How we won the Hackathon at PCM17

This article is about how we won this year’s Hackathon at the Pentaho Community Meeting. In addition to an explanation of how we came up with the idea and finally put it into practice, you can also download the entire project.

November 10, 2017 - 7 minute read -
web pentaho

Make Donald tweet again!

Hackathon

This year’s Pentaho Community Meeting started with a hackathon on Friday evening. Altogether 6 teams took part (or as Pedro put it so nicely: 5,5 teams 😜). The task this year was to make “something” out of a dataset with tweets from Trump. The dataset is public and can be downloaded here.

Idea

First we thought about which funny things could be done with the dataset? Finally, we agreed to generate our own tweets based on trumps tweets. I came up with the idea when I visited the CCC last year. David Kriesel presented his project SpiegelMining there - he collected over a period of several years all articles that were ever published on Spiegel Online. At the end of his presentation, the term Markov Chain was mentioned. So why not run a Markov Chain algorithm over the dataset with the tweets of Trump?

Architecture

Even with a small project like this one, it can’t hurt to think briefly about architecture in advance. Now that we decided to create our own tweets based on the Markov Chain algorithm, the following questions had to be answered:

  • Is there an implementation of the algorithm in Pentaho Data Integration or do we use Python?
  • What data do we need for the algorithm?
  • Where to put the generated tweet?
  • How do we present the generated tweet?

Python

Unfortunately, there is no step in Pentaho Data Integration that could have taken the work off our hands of creating a model for generating tweets. Although a model could have been created with the existing steps, we decided to use Python (also because of the limited time). As so often with Python, there is a suitable module for this purpose that is just waiting to be installed and used.
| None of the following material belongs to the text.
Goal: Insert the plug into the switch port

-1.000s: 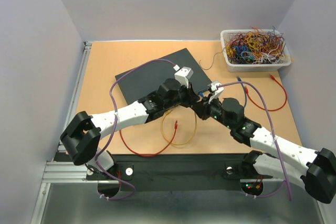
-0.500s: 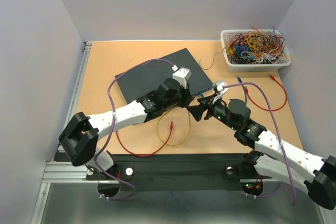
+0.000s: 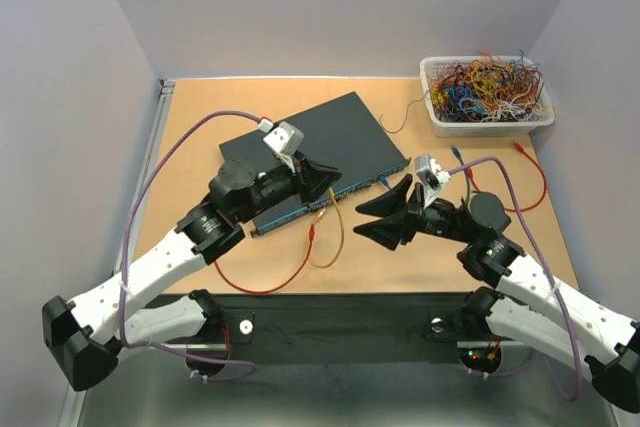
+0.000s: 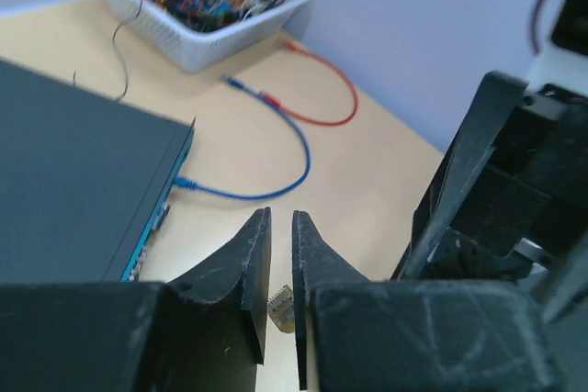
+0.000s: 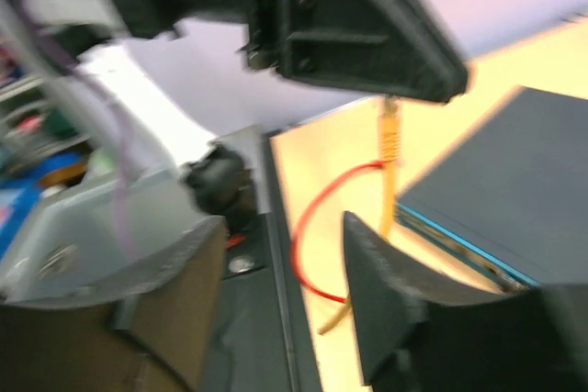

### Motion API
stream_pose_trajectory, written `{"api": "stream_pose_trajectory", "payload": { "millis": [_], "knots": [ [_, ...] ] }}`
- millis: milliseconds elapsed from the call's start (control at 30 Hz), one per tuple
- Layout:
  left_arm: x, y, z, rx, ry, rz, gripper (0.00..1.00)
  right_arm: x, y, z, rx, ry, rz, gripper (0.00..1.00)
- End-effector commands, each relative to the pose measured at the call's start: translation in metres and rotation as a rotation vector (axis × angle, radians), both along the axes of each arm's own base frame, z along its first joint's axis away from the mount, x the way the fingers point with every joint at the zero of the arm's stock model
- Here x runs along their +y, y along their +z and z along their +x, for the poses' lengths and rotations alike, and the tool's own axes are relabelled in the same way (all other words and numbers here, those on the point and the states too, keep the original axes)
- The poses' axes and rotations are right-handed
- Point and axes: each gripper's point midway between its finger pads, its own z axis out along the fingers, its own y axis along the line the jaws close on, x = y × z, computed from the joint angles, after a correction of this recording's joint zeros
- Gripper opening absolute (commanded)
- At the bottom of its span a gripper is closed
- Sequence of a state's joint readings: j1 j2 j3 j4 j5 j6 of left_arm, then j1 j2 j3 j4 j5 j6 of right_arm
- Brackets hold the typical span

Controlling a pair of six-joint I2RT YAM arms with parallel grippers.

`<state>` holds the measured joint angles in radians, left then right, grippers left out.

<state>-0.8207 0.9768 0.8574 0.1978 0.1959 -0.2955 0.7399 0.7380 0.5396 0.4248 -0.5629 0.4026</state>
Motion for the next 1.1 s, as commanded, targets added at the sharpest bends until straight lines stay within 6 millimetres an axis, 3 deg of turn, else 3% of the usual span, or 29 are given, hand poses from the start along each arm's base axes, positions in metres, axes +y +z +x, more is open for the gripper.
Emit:
{"api": "stream_pose_trajectory", "payload": {
  "millis": [0, 100, 233, 400, 600, 1067],
  "knots": [
    [0.003, 0.044, -0.034, -0.144, -0.155, -0.119, 0.00, 0.004, 0.046, -0.036, -0.107, 0.208, 0.091, 0.55],
    [0.007, 0.063, -0.061, -0.210, -0.256, -0.190, 0.00, 0.007, 0.054, -0.040, -0.114, 0.250, 0.110, 0.50],
    [0.014, 0.074, -0.091, -0.271, -0.366, -0.236, 0.00, 0.010, 0.069, -0.045, -0.145, 0.298, 0.141, 0.49],
    [0.019, 0.082, -0.109, -0.323, -0.434, -0.269, 0.00, 0.019, 0.076, -0.039, -0.146, 0.323, 0.138, 0.45],
    [0.019, 0.082, -0.113, -0.331, -0.451, -0.280, 0.00, 0.032, 0.073, -0.034, -0.102, 0.388, 0.144, 0.41],
    [0.014, 0.081, -0.112, -0.337, -0.474, -0.299, 0.00, 0.036, 0.073, -0.037, -0.070, 0.435, 0.174, 0.35]
  ]
}}
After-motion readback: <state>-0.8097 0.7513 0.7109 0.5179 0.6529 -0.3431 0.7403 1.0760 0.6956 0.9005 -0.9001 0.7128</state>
Markovify is a simple, extensible Markov chain generator, that can be installed through:

pip install markovify

In order to create a Markov chain model we only need all tweets of Trump in one file. We then read this file in, build our model and let us generate a sentence that is a maximum of 140 characters long (remember: we want to generate tweets).

import markovify
# Get raw text as string.
with open("trump_raw.txt") as f:
    text = f.read()

# Build the model.
text_model = markovify.Text(text)

# Generate a tweet of no more than 140 characters
tweet = text_model.make_short_sentence(140)

# Write tweet to file    
file = open('tweet.txt','w')
file.write(tweet)
file.close()

First problem solved: We can generate a tweet that could have been from Trump. 🤓 All you need to get this Python script up and running are all tweets in one text file. To create this text file, a simple transformation is sufficient.

Pentaho Data Integration

Transformation (Raw Tweets)

First, we read in the CSV file and then keep only the column that contains the content of the tweet. The filter ensures that only lines are included in the text file where the content of the tweet is not empty (this sometimes happens when only a picture or video is twittered). While this transformation only needs to be executed once, the Python script has to be executed each time to generate a new tweet.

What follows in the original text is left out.